Hypokaliémie légère à modérée
La plupart des patients ayant une hypokaliémie ont des valeurs entre 3 et 3,5 mmol/l. Ces hypokaliémies sont habituellement asymptomatiques excepté chez les patients ayant une maladie cardiaque traités par digitaliques ou une cirrhose hépatique avancée. Le traitement consiste à remplacer les pertes de potassium par l'administration de 60 à 80 mmol de chlorure de potassium chaque jour. Chez les patients sous diurétiques ou ayant un hyperaldostéronisme primitif, les pertes continues de potassium sont souvent associées à une hypomagnésémie qui doit être corrigée. Le recours à des diurétiques "épargneurs du potassium" (amiloride ou spironolactone) est généralement plus efficace chez ces patients car ces diurétiques réduisent à la fois la fuite urinaire de potassium et celle de magnésium. Les doses parfois importantes de spironolactone ou d'amiloride sont nécessaires compte tenu des très hautes concentrations d'aldostérone observées dans ces situations. L'amiloride est généralement préféré en raison de l'absence d'effets secondaires gastro-intestinaux ou hormonaux (aménorrhée, gynécomastie) observés de façon dose-dépendante avec la spironolactone.
Hypokaliémie sévère
En cas d'hypokaliémie sévère, il est nécessaire de corriger plus rapidement l'hypokaliémie chez les patients symptomatiques (arythmie, faiblesse musculaire). La voie orale reste tout à fait efficace et la concentration plasmatique de potassium peut monter de 1 à 1,5 mmol/l après 40 à 60 mmol et de 2,5 à 3,5 mmol/l après 135 à 160 mmol de potassium. Cet effet est souvent cependant transitoire car une partie du potassium est capté par les cellules.

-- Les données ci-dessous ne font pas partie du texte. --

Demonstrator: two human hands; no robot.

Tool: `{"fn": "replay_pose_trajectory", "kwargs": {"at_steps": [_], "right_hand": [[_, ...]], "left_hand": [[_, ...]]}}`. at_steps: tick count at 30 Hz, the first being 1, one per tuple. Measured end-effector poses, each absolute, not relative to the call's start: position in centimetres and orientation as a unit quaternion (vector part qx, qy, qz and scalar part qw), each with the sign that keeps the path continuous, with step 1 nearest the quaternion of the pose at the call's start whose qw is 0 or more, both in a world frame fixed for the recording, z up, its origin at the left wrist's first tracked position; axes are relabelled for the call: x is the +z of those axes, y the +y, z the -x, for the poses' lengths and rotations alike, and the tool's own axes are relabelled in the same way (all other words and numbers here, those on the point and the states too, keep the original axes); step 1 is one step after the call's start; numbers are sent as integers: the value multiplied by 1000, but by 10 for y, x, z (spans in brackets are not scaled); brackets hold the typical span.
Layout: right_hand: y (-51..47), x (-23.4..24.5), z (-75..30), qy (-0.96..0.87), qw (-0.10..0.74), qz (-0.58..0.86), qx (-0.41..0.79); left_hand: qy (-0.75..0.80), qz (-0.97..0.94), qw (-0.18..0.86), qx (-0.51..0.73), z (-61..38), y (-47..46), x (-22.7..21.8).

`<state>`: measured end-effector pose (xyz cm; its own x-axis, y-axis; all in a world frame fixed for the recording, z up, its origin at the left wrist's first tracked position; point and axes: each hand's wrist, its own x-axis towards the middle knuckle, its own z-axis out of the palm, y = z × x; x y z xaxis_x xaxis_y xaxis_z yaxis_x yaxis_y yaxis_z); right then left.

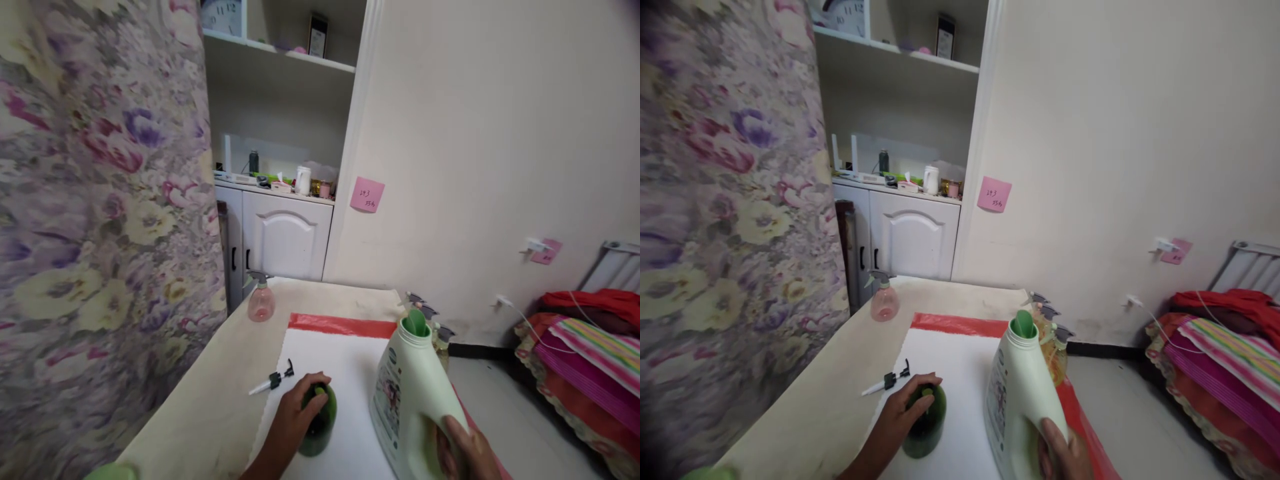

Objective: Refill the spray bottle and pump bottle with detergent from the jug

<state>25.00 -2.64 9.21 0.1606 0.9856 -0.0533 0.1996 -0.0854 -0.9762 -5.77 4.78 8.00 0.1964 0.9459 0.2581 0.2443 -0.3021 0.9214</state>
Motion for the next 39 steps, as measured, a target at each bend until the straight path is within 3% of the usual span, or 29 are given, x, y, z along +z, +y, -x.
{"fn": "replay_pose_trajectory", "kwargs": {"at_steps": [8, 26, 36, 39], "right_hand": [[-32, 140, -253, -520, 438, 616, 399], [-10, 213, -230, -731, 133, 603, 290], [3, 226, -216, -787, 58, 583, 194], [5, 223, -219, -778, 106, 588, 197]], "left_hand": [[433, -649, 413, 471, 54, 46, 85], [405, -598, 460, 516, 54, 44, 78], [396, -584, 475, 527, 54, 45, 73], [397, -585, 474, 525, 54, 45, 74]]}}
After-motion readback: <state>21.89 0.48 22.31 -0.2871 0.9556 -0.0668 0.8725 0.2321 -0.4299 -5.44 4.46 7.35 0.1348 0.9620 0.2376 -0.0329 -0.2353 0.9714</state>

Chez certains patients ayant une hypokaliémie sévère, il est nécessaire de recourir à la voie intraveineuse. Une voie centrale est souvent préférable et en raison de l'utilisation de soluté salé, le risque de surcharge hydrosodée est un risque potentiel. Une correction particulièrement agressive par voie intraveineuse de l'hypokaliémie est nécessaire chez les patients en acidocétose diabétique ou en hyperglycémie sans cétose. Le traitement par insuline et la réhydratation exacerbent l'hypokaliémie dans ces situations. L'addition de potassium au soluté salé isotonique augmente considérablement l'hypertonicité de ces solutions et il est préférable dajouter le potassium à des solutions semi-isotoniques (soluté salé à 4,5 %o).
En général la vitesse maximale d'administration du potassium par voie intraveineuse est 10 à 20 mmol/h à l'exception des sujets avec une paralysie périodique ou des arythmies menaçantes chez lesquels des doses de 140 à 100 mmol/h peuvent être nécessaires.

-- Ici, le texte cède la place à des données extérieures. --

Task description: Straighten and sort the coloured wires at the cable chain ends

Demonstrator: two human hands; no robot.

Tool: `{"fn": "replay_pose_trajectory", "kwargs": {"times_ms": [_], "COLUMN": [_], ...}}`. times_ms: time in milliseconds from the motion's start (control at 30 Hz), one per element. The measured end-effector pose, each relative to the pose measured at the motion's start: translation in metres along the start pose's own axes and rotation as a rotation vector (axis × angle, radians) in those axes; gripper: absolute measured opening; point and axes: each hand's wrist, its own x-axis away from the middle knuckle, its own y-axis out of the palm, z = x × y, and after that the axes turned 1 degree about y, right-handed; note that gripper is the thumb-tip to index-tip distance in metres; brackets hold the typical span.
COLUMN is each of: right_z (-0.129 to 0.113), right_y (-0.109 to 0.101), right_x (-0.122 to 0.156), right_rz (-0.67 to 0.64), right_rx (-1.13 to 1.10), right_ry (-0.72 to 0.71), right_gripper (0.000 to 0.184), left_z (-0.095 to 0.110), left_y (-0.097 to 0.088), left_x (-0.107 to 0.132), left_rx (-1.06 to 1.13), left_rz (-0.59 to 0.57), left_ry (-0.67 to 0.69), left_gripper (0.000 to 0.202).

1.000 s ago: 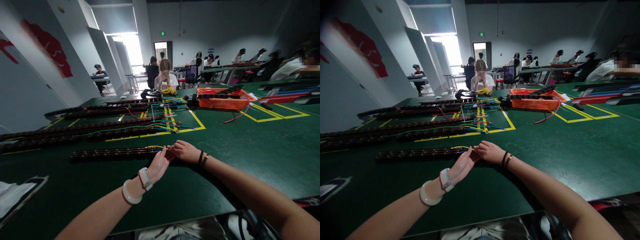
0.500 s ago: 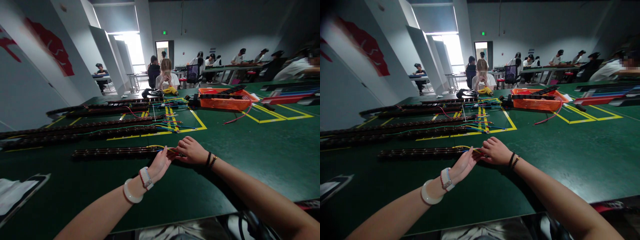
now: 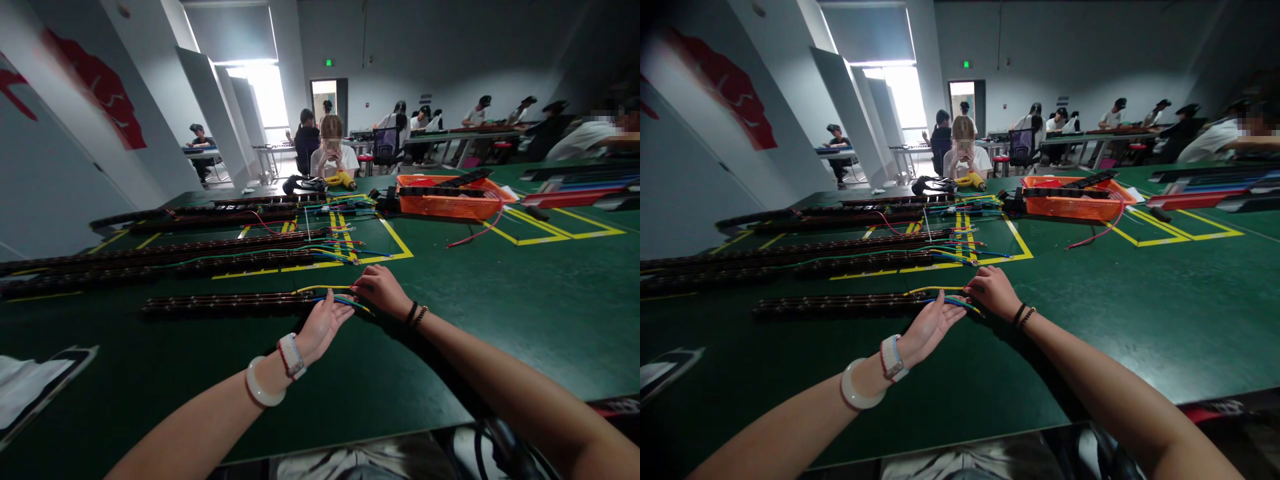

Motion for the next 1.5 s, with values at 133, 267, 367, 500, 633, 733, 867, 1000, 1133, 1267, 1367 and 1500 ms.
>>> {"fn": "replay_pose_trajectory", "kwargs": {"times_ms": [133, 267, 367, 500, 633, 733, 867, 1000, 1133, 1267, 1367, 1500], "right_z": [0.004, 0.004, 0.004, 0.006, 0.012, 0.015, 0.012, 0.001, -0.007, -0.008, -0.008, -0.007], "right_y": [0.008, 0.012, 0.014, 0.017, 0.02, 0.019, 0.009, -0.013, -0.025, -0.021, -0.019, -0.022], "right_x": [-0.007, -0.014, -0.018, -0.02, -0.016, -0.009, -0.001, 0.003, 0.004, 0.005, 0.004, 0.002], "right_rz": [0.031, 0.045, 0.029, -0.039, -0.094, -0.104, -0.085, -0.121, -0.208, -0.232, -0.205, -0.137], "right_rx": [0.123, 0.253, 0.32, 0.296, 0.231, 0.189, 0.09, 0.016, 0.119, 0.18, 0.216, 0.268], "right_ry": [0.007, -0.036, -0.059, -0.067, -0.048, -0.03, -0.024, -0.128, -0.343, -0.442, -0.412, -0.313], "right_gripper": [0.024, 0.026, 0.027, 0.022, 0.023, 0.028, 0.03, 0.033, 0.037, 0.03, 0.031, 0.035], "left_z": [-0.002, -0.002, -0.002, -0.001, -0.001, -0.001, -0.001, -0.001, -0.001, -0.001, 0.0, 0.001], "left_y": [-0.001, -0.002, -0.002, -0.003, -0.003, -0.004, -0.006, -0.007, -0.006, -0.004, -0.003, -0.002], "left_x": [-0.001, -0.001, -0.001, -0.002, -0.002, -0.003, -0.003, -0.002, -0.002, -0.003, -0.003, -0.002], "left_rx": [-0.006, -0.011, -0.021, -0.016, -0.017, -0.014, -0.005, 0.009, -0.02, -0.025, -0.045, -0.083], "left_rz": [-0.012, -0.03, -0.043, -0.066, -0.07, -0.08, -0.091, -0.085, -0.101, -0.051, -0.027, -0.023], "left_ry": [0.013, 0.017, -0.005, -0.021, -0.032, -0.035, -0.027, -0.026, -0.014, -0.029, -0.047, -0.058], "left_gripper": [0.03, 0.032, 0.034, 0.037, 0.037, 0.033, 0.031, 0.024, 0.023, 0.023, 0.024, 0.028]}}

L'administration trop rapide par voie intraveineuse de potassium est potentiellement dangereuse même chez des sujets en déplétion potassique. L'administration de potassium à 20 mmol/h permet d'augmenter la kaliémie d'environ 0,25 mmol/h. L'hyperkaliémie rebond est toujours possible si bien qu'un monitorage électrocardiographique et des concentrations de potassium sont toujours indispensables.